Ce magazine a forgé sa réputation sur sa capacité à anticiper les tendances culturelles et sociétales, voire à être un acteur à l’origine de ces évolutions. D’où la nécessité de préserver ce magazine, véritable porte-étendard de la contre-culture, à même de rompre avec la convention et les discours conformistes.
L’avant-gardisme, une vision du monde au cœur du positionnement de Technikart
Pour expliciter le positionnement d’une revue comme Technikart, on peut établir une analogie avec la réflexion menée par Kandinsky dans Du Spirituel dans l’art, et dans la peinture en particulier sur la vitalité de l’esprit et la progression temporelle de la société. Le lectorat de Technikart a toujours été cantonné à une certaine frange de la société ; fédérant un public jeune et urbain, en quête de symboles, d’idées et de tendances différenciantes.
Se présentant comme un trendsetter, le magazine a toujours été traversé par une dimension prophétique et anti-hégémonique. En ce sens, la comparaison de son positionnement avec le concept de triangle spirituel théorisé par Kandinsky va de soi.
Le maître et le théoricien de l’art abstrait appréhendait la vie culturelle comme un triangle, au sommet duquel une infime poignée d’intellectuels et d’artistes impulsent, à rebours des idées dominantes de leur époque, une nouvelle vision du monde. Condamnés à être des prophètes d’un temps qui reste à venir, leurs paroles et écrits dissonants n’en sont pas moins à la pointe de l’avant-garde.
D’une certaine manière, se joue là l’éternel querelle des Anciens et des Modernes, avec à la pointe une minorité animée par la volonté de faire advenir une nouvelle vision du monde, et à la base, une foule pléthorique enracinée dans le conformisme.
Technikart, depuis sa création, s’est toujours positionné du côté des Modernes, dans l’optique de rompre avec le conformisme et le conservatisme.
La reprise de Technikart en décembre dernier par Laurent Courbin, patron de Ateo Finance, constitue à ce titre une nouvelle rafraichissante pour ce mensuel impertinent et innovant.
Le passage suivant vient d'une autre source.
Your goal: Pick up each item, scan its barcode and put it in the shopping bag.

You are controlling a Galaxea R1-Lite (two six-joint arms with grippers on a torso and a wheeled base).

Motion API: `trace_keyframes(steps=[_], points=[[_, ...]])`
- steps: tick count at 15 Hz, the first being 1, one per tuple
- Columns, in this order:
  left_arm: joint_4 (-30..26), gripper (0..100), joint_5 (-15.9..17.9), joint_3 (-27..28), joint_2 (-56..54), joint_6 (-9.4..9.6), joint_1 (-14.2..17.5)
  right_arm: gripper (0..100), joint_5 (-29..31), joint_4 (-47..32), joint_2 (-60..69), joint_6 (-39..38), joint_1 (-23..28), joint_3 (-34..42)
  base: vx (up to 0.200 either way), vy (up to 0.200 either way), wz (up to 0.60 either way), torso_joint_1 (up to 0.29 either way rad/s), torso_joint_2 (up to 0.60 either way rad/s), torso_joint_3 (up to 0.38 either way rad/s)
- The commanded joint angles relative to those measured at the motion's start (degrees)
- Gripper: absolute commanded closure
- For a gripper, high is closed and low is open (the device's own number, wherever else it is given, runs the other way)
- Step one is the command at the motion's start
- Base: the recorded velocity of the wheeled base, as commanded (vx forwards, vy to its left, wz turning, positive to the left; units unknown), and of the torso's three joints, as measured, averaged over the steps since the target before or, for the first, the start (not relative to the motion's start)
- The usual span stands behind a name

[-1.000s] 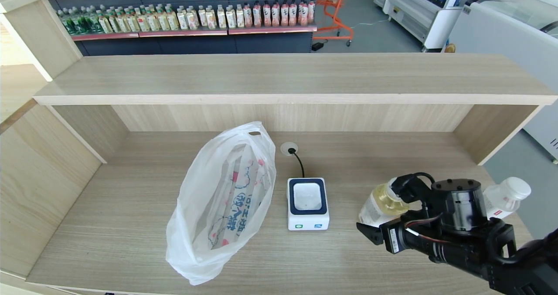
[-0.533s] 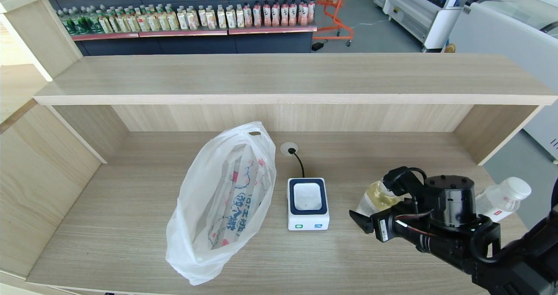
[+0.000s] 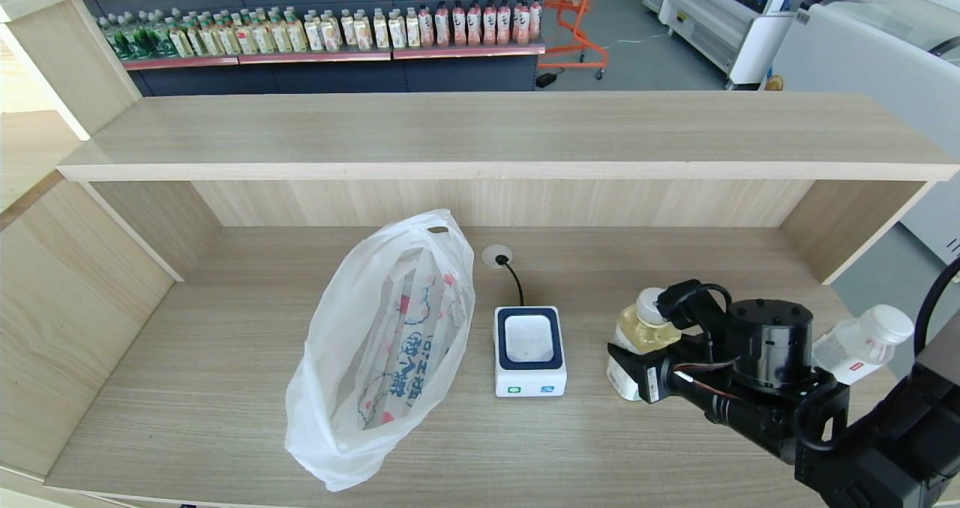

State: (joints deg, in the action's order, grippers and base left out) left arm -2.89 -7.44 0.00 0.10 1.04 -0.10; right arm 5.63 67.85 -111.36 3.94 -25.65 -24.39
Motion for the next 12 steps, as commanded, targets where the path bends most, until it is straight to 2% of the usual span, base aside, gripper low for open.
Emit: trace_keyframes(steps=[1, 7, 8, 9, 10, 12], points=[[0.0, 0, 0.0, 0.0, 0.0, 0.02, 0.0, 100, 0.0, 0.0, -0.2, 0.6, -0.1, -1.0, 0.0, 0.0, 0.0, 0.0, 0.0, 0.0], [0.0, 0, 0.0, 0.0, 0.0, 0.02, 0.0, 100, -0.4, -0.4, 5.8, 4.9, 1.5, -1.5, 0.0, 0.0, 0.0, 0.0, 0.0, 0.0], [0.0, 0, 0.0, 0.0, 0.0, 0.02, 0.0, 100, -2.9, -1.8, 10.0, 4.1, 2.3, -2.9, 0.0, 0.0, 0.0, 0.0, 0.0, 0.0], [0.0, 0, 0.0, 0.0, 0.0, 0.02, 0.0, 100, -6.5, -4.0, 12.8, 3.1, 3.2, -3.8, 0.0, 0.0, 0.0, 0.0, 0.0, 0.0], [0.0, 0, 0.0, 0.0, 0.0, 0.02, 0.0, 100, -19.2, -14.5, 22.6, 1.4, 7.0, -6.0, 0.0, 0.0, 0.0, 0.0, 0.0, 0.0], [0.0, 0, 0.0, 0.0, 0.0, 0.02, 0.0, 100, -39.1, -31.1, 34.5, -1.3, 11.8, -8.0, 0.0, 0.0, 0.0, 0.0, 0.0, 0.0]])
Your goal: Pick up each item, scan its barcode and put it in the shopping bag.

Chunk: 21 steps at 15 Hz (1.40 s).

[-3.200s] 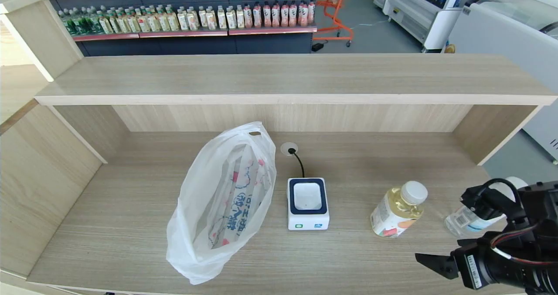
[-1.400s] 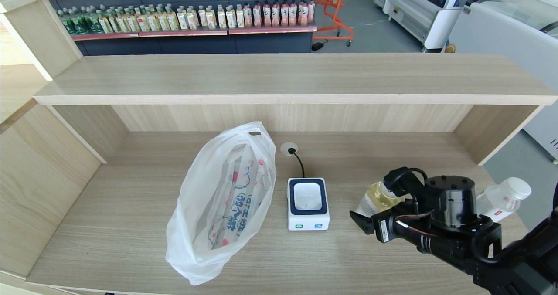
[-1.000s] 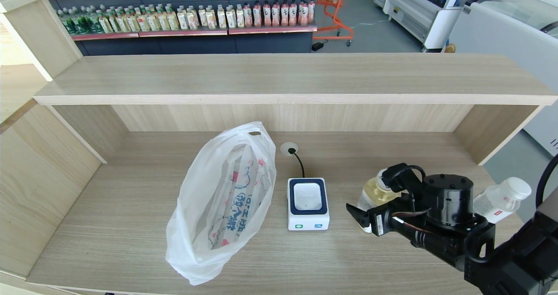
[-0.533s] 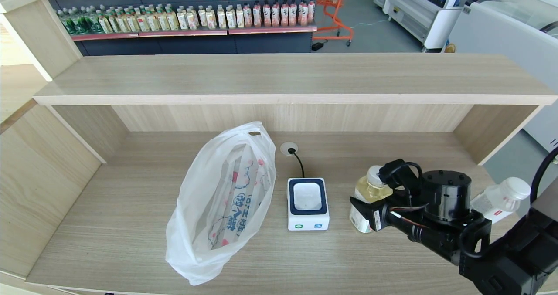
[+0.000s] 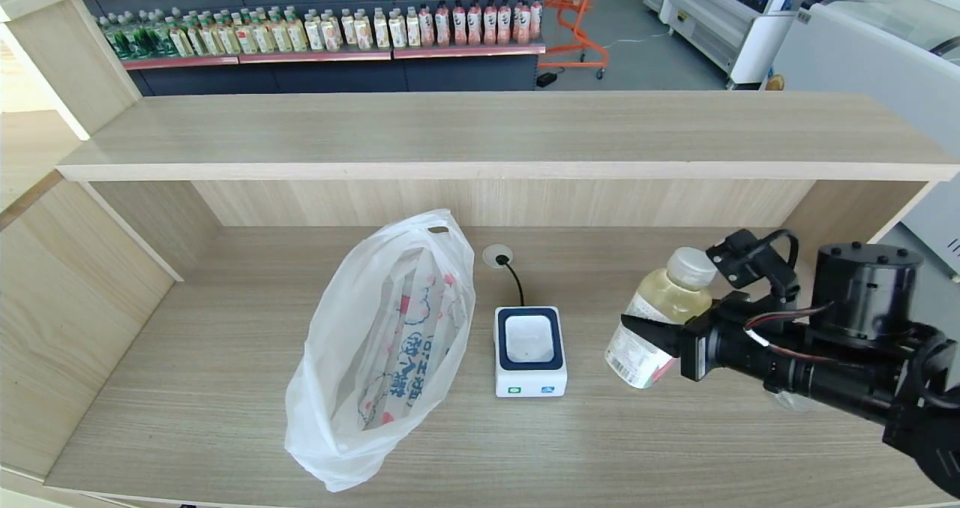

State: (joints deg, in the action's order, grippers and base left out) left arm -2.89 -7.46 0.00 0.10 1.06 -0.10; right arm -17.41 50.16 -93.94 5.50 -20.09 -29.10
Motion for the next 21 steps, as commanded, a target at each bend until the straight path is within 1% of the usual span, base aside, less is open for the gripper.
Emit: trace_keyframes(steps=[1, 2, 3, 4, 5, 6, 8, 10, 13, 16, 21], points=[[0.0, 0, 0.0, 0.0, 0.0, -0.01, 0.0, 100, -23.4, -15.2, 19.8, -4.4, 7.6, -3.1, 0.0, 0.0, 0.0, 0.0, 0.0, 0.0], [0.0, 0, 0.0, 0.0, 0.0, -0.01, 0.0, 100, -29.3, -15.5, 21.3, -6.5, 8.1, -3.0, 0.0, 0.0, 0.0, 0.0, 0.0, 0.0], [0.0, 0, 0.0, 0.0, 0.0, -0.01, 0.0, 100, -32.5, -15.5, 22.6, -9.6, 8.0, -3.1, 0.0, 0.0, 0.0, 0.0, 0.0, 0.0], [0.0, 0, 0.0, 0.0, 0.0, -0.01, 0.0, 100, -33.5, -15.5, 23.2, -11.4, 7.5, -3.2, 0.0, 0.0, 0.0, 0.0, 0.0, 0.0], [0.0, 0, 0.0, 0.0, 0.0, -0.01, 0.0, 100, -36.2, -15.5, 24.3, -15.8, 5.2, -3.8, 0.0, 0.0, 0.0, 0.0, 0.0, 0.0], [0.0, 0, 0.0, 0.0, 0.0, -0.01, 0.0, 100, -36.6, -15.6, 24.7, -17.8, 3.8, -4.0, 0.0, 0.0, 0.0, 0.0, 0.0, 0.0], [0.0, 0, 0.0, 0.0, 0.0, -0.01, 0.0, 100, -36.5, -16.2, 24.6, -18.8, 1.0, -3.9, 0.0, 0.0, 0.0, 0.0, 0.0, 0.0], [0.0, 0, 0.0, 0.0, 0.0, -0.01, 0.0, 100, -36.7, -19.1, 24.3, -19.2, 0.6, -4.7, 0.0, 0.0, 0.0, 0.0, 0.0, 0.0], [0.0, 0, 0.0, 0.0, 0.0, -0.01, 0.0, 100, -36.5, -19.8, 24.2, -25.7, -0.9, -7.2, 0.0, 0.0, 0.0, 0.0, 0.0, 0.0], [0.0, 0, 0.0, 0.0, 0.0, -0.01, 0.0, 100, -36.5, -19.9, 23.3, -25.9, -2.6, -8.8, 0.0, 0.0, 0.0, 0.0, 0.0, 0.0], [0.0, 0, 0.0, 0.0, 0.0, -0.01, 0.0, 100, -36.5, -20.0, 23.5, -25.9, -2.8, -8.4, 0.0, 0.0, 0.0, 0.0, 0.0, 0.0]])
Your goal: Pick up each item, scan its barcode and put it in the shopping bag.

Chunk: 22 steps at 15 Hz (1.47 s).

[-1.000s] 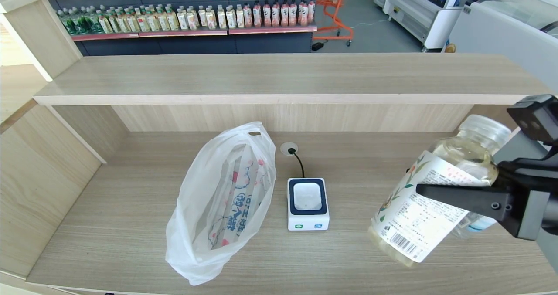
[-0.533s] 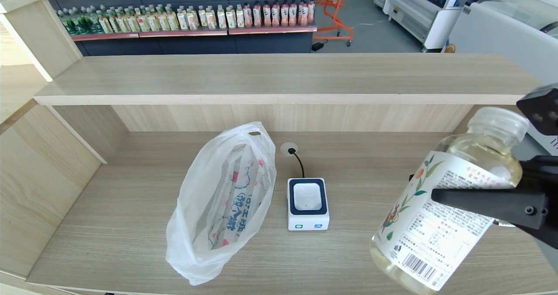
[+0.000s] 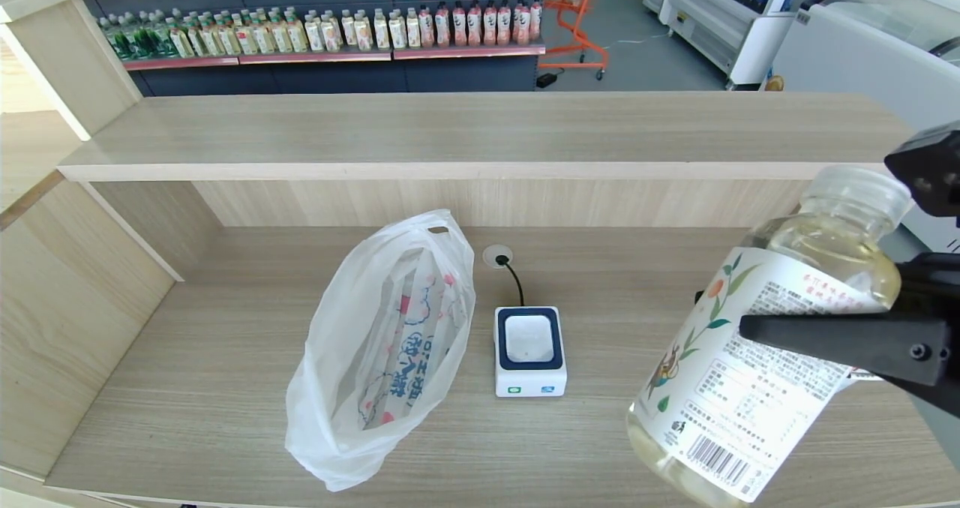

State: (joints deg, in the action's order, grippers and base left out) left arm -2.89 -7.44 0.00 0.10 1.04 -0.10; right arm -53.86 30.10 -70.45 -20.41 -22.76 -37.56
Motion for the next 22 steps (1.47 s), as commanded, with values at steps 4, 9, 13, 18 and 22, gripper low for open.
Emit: trace_keyframes(steps=[4, 9, 13, 18, 22], points=[[0.0, 0, 0.0, 0.0, 0.0, 0.02, 0.0, 100, 0.0, 0.0, 0.3, 0.0, -0.8, 0.1, 0.0, 0.0, 0.0, 0.0, 0.0, 0.0], [0.0, 0, 0.0, 0.0, 0.0, 0.02, 0.0, 100, 0.2, 0.1, 0.8, 0.5, -0.7, 0.6, 0.0, 0.0, 0.0, 0.0, 0.0, 0.0], [0.0, 0, 0.0, 0.0, 0.0, 0.02, 0.0, 100, 3.1, 0.6, -1.2, 17.1, 3.5, 1.6, 0.0, 0.0, 0.0, 0.0, 0.0, 0.0], [0.0, 0, 0.0, 0.0, 0.0, 0.02, 0.0, 100, 14.0, 0.7, -6.5, 51.2, 9.9, 2.1, 0.0, 0.0, 0.0, 0.0, 0.0, 0.0], [0.0, 0, 0.0, 0.0, 0.0, 0.02, 0.0, 100, 15.8, 0.7, -8.5, 70.3, 12.0, 1.7, 0.0, 0.0, 0.0, 0.0, 0.0, 0.0]])
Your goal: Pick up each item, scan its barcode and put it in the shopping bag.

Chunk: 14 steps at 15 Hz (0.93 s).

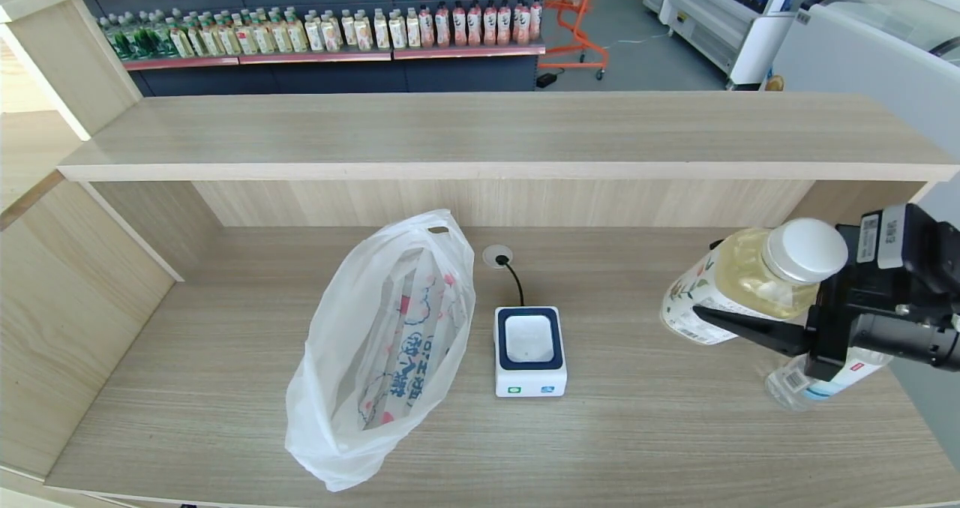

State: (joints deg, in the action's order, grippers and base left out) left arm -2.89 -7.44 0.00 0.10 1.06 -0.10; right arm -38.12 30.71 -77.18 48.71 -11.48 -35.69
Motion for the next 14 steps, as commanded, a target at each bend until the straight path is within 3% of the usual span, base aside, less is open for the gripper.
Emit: trace_keyframes(steps=[1, 3, 14], points=[[0.0, 0, 0.0, 0.0, 0.0, -0.01, 0.0, 100, 0.3, 0.1, -2.0, 3.8, 1.4, -0.1, 0.0, 0.0, 0.0, 0.0, 0.0, 0.0], [0.0, 0, 0.0, 0.0, 0.0, -0.01, 0.0, 100, 0.3, 0.1, -2.9, 9.9, 2.1, -0.3, 0.0, 0.0, 0.0, 0.0, 0.0, 0.0], [0.0, 0, 0.0, 0.0, 0.0, -0.01, 0.0, 100, -0.1, 0.1, -2.9, 9.9, 2.0, -0.1, 0.0, 0.0, 0.0, 0.0, 0.0, 0.0]])
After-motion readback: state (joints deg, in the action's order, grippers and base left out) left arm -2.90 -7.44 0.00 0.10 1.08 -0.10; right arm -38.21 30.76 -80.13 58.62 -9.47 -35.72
Le sauvetage de Technikart par Laurent Courbin permet à ce magazine de pouvoir continuer à problématiser le conformisme et la normalité de notre société. En espérant que ce dernier, inscrive son action à la tête de Technikart en adéquation avec l’esprit qui anime le magazine depuis sa création.
Quoi qu’il en soit, la sauvegarde de cette pluralité culturelle et intellectuelle ne peut que réjouir ceux qui préfèrent les voies novatrices aux sentiers battus et monotones.